Goal of the exercise >>
Pick out the lines below with "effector" and list them.

[Given data Boundary: Start]

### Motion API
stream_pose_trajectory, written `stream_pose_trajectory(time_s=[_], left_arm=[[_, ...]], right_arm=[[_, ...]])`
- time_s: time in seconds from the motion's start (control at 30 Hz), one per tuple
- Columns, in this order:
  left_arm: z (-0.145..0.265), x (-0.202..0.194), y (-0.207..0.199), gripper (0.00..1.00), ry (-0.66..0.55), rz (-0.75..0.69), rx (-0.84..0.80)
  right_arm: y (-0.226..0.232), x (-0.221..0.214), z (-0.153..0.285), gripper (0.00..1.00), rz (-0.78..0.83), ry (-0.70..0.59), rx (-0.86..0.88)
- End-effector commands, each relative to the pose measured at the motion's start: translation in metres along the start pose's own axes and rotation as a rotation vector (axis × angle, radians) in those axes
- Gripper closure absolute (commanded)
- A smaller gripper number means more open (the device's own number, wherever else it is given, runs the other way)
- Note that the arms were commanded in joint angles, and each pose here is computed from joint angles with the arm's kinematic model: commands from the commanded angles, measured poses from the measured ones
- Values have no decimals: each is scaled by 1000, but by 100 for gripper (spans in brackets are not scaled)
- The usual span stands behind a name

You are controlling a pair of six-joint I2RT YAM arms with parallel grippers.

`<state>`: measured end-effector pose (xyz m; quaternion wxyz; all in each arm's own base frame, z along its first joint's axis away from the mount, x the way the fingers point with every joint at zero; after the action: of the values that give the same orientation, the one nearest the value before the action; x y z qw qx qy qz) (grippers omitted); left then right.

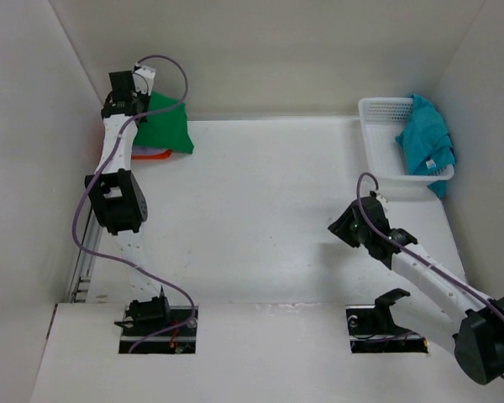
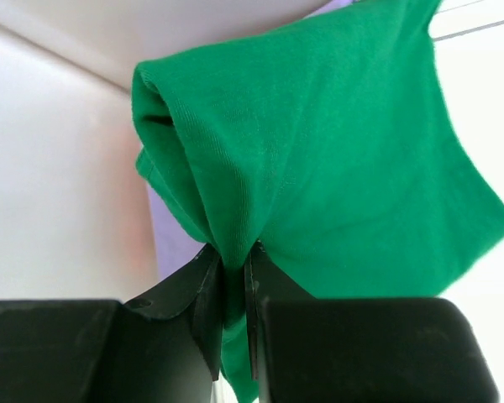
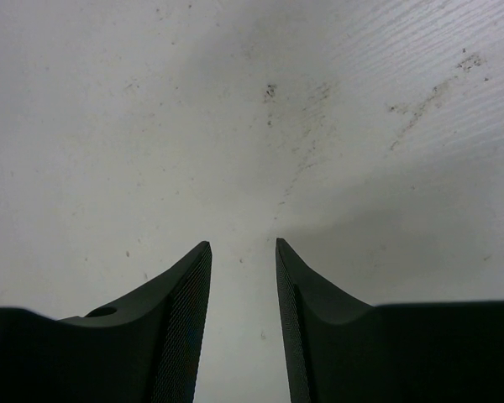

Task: Fold and stack the t-shirts
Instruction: Put the neatly folded tshirt into the corner of the board with the left arm

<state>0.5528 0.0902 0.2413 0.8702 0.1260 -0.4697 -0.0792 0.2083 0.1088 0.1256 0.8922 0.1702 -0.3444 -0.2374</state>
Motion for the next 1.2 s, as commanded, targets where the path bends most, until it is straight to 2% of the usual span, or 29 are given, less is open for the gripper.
stream_pose_trajectory(time_s=[0.0,0.23,0.43,0.53,0.67,0.77,0.9,1.07,1.17], left_arm=[[33,46,22,100,-149,80,-38],[36,57,38,100,-181,153,-106],[-5,20,34,100,-65,99,-111],[-28,-4,43,97,-8,95,-68],[-50,-22,69,89,19,109,21],[-57,-22,95,83,-7,108,136],[-59,-10,120,84,-77,79,262],[-63,-9,122,86,-91,36,282],[-65,-8,120,81,-96,26,271]], right_arm=[[6,9,-1,59,10,-28,10],[7,10,-3,58,18,-21,2],[11,10,-7,57,41,-1,-4],[14,12,-9,56,55,5,-5],[16,13,-12,55,67,13,-12],[20,14,-16,55,73,26,-14],[28,15,-22,54,96,47,-16],[40,13,-28,54,120,73,-6],[44,10,-31,53,129,86,0]])
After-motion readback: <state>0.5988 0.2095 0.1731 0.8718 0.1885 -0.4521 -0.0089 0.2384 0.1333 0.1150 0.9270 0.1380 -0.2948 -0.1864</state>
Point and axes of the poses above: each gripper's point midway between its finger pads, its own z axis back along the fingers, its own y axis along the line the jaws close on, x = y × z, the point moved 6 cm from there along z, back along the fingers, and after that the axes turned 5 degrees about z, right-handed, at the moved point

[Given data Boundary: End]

Solution to this problem >>
- End-effector commands, each relative to the pose measured at the motion's start: translation in metres along the start pose's own axes and rotation as a rotation vector (axis × angle, radians) in those axes
`<state>`: measured end-effector pose (xyz m; quaternion wxyz; all in each arm's own base frame, z along its first joint's axis away from the mount, x the way the fingers point with every joint at zero; after the action: of the values that give the same orientation, the one nearest the value before the action; x y z qw qx qy qz) (grippers omitted); left then right.

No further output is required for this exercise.